[Items from a dataset]
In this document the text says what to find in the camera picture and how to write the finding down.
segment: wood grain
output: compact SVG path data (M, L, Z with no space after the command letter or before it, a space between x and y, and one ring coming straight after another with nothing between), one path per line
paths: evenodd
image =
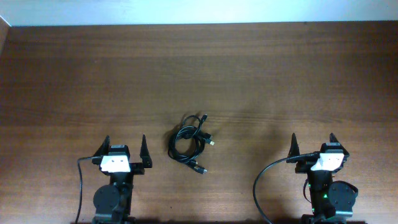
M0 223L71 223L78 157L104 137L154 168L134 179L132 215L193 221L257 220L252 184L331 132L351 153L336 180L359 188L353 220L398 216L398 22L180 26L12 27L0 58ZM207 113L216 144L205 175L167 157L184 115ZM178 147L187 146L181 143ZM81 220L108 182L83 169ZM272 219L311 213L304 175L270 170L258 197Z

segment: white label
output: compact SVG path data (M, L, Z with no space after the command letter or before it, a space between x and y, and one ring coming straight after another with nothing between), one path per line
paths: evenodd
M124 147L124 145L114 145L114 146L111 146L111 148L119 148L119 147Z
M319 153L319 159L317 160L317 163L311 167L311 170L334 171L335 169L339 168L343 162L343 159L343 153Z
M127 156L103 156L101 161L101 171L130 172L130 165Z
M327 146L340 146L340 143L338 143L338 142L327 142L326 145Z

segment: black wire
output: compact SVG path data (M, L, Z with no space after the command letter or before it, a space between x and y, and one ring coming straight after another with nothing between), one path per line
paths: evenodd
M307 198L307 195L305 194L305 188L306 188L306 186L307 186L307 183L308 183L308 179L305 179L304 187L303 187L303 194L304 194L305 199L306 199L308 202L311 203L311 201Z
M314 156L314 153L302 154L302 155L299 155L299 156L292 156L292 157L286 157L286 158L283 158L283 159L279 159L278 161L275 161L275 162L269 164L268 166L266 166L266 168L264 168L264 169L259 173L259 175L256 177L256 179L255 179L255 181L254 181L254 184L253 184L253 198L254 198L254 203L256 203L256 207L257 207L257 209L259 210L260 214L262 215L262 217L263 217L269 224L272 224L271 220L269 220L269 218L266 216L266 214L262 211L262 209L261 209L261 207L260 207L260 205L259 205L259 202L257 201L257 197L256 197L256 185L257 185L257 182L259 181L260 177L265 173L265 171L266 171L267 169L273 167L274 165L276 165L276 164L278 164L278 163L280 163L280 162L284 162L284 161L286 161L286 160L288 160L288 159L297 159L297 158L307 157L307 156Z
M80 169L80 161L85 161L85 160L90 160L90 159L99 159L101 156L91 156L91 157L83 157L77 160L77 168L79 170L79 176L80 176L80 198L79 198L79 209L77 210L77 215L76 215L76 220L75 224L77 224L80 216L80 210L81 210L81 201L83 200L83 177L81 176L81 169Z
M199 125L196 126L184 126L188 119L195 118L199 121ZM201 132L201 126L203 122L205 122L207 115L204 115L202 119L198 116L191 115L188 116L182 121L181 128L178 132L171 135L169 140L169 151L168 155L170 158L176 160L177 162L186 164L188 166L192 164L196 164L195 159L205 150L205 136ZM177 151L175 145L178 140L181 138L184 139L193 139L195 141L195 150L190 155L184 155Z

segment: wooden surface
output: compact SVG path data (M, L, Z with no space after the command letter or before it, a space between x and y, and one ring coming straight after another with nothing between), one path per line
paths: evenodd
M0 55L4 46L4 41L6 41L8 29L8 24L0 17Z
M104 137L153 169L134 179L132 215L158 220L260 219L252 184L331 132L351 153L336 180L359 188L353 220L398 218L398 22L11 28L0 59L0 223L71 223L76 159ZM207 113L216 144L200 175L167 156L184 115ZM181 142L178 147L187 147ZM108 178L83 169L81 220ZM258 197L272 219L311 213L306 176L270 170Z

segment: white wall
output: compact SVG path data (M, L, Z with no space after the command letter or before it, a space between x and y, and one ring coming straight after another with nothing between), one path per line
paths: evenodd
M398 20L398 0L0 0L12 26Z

---

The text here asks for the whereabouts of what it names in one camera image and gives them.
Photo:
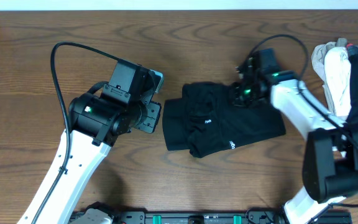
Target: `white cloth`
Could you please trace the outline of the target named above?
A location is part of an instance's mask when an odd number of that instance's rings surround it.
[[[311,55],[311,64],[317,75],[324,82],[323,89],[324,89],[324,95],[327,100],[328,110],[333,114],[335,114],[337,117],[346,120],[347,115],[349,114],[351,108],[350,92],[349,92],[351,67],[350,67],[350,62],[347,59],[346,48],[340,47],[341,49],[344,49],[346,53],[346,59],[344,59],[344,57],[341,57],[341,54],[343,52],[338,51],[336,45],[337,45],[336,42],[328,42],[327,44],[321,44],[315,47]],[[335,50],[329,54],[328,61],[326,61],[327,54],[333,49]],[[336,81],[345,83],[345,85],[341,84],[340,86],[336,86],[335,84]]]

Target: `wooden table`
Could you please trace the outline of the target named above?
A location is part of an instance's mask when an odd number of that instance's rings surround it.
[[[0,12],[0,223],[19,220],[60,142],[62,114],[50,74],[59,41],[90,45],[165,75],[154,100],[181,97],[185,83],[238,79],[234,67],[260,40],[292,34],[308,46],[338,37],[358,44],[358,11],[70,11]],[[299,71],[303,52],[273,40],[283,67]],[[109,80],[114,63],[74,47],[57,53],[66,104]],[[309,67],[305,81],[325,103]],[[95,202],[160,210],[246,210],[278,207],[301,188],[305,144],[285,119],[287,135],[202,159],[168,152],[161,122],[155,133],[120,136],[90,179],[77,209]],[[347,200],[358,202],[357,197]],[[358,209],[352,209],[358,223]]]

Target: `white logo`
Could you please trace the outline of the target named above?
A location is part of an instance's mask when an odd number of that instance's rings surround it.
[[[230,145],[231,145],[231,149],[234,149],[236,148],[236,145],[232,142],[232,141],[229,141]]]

__To do__
Report all lines in the records that include the string "what".

__Exercise result__
In this document the text says what to find in the camera picture and how to write the finding down.
The text here asks for the whereabouts of what it names in one camera image and gives them.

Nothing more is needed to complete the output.